É o grande dia, o dia de começar a espreitar o futuro através
de uma janela de esperança. Inicia-se hoje o longo e complexo processo de
vacinação da população portuguesa, da parte que venha a aderir e da parte para
a qual seja indicada.
Os efeitos devastadores dos últimos meses em múltiplas
dimensões da nossa vida individual, da vida em comunidade, entre comunidades no
sentido mais alargado, o problema é mundial, fazem-nos ansiar pela recuperação,
pelo retornar a antes, por um regresso à normalidade perdida, seja isso o que
for para cada um de nós. Será isso que muitos de nós começaremos a vislumbrar
através dessa janela de esperança.
Este movimento é necessário, diria imprescindível, é uma
imagem de futuro que nos reboca, nos mobiliza. É importante percebermos como
será esse retorno, quando será esse retorno e o que importa ponderar para que
se recupere.
De um ponto de vista mais individual e como escrevi acima,
numa perspectiva de protecção e confiança é fundamental que criemos imagens de
futuro que nos apoiem para lá chegar neste caminho que não é fácil e tem
inúmeros riscos.
A grande questão será, creio, a que normalidade queremos
voltar ou melhor, a que normalidades queremos voltar, o que queremos recuperar.
Na verdade, existem múltiplas normalidades e talvez as circunstâncias
excepcionais em que vivemos nos possibilitem e inspirem a repensar se algumas
das “normalidades” que conhecemos seria desejável que se mantivessem.
Nesta perspectiva e ao contarmos com a alavanca financeira a
que chamam “bazuka europeia” queremos recuperar modelos e “normalidades” que
alimentam exclusão, pobreza, intolerância, atropela direitos, compromete o
nosso futuro como habitantes do planeta, etc.? Se nada se repensar ou refizer,
após a pandemia e à boleia da lenta recuperação financiada esta normalidade
voltará, é uma normalidade resistente e se continuar a ser muito bem alimentada
como tem sido, assim se manterá. Aliás, a pandemia acentuou de forma brutal as
assimetrias e a vulnerabilidade de muitos grupos e pessoas.
Por outro lado, também ansiamos recuperar, regressar, a uma
normalidade que se traduz na proximidade com os de que gostamos e voltam a
estar à distância de um gesto, à normalidade dos alunos nas escolas, da gente
na rua, nas lojas e empresas e a circular sem medo do “bicho” como dizem os
meus netos.
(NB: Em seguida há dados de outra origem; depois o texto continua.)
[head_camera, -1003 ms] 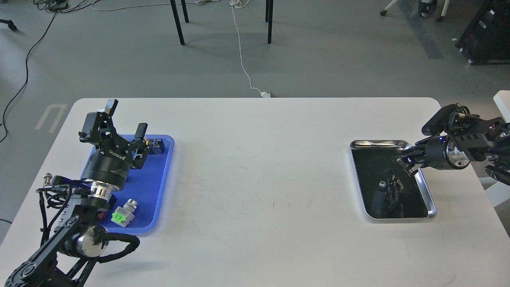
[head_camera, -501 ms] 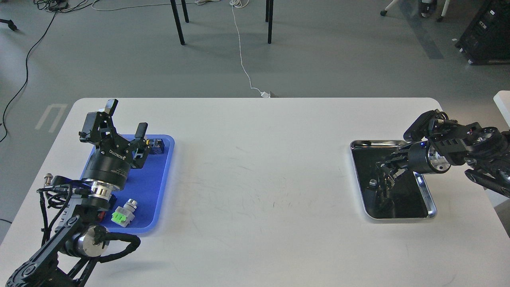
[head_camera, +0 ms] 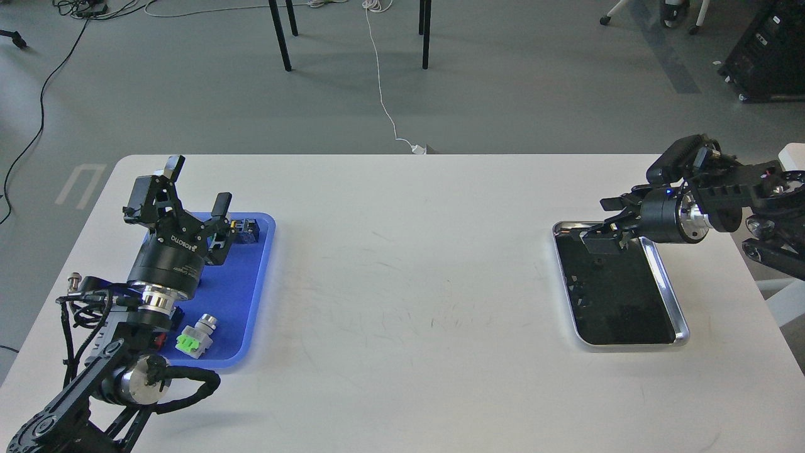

Os miúdos de diferentes idades tiveram saudades da escola, sim, os
miúdos gostam da escola e dos professores, São bens de primeira necessidade. Os miúdos, adolescentes e jovens,
todos nós, queremos regressar, recuperar, o estar com a família, com os amigos,
de realizar todas as actividades que fazíamos e deixámos de o poder fazer,
enfim, de regressar ao tudo que poderemos e vamos querer fazer. Este Natal
apesar de alguma abertura mostrou isso mesmo.
Esta normalidade queremo-la de volta, queremos recuperá-la
tão depressa quanto possível.
No entanto, deveríamos reflectir se queremos todas as
normalidades de volta, se queremos recuperar tudo, ou entendermo-nos sobre que
novas normalidades precisamos de definir.
Não depende só de nós, mas também depende de nós.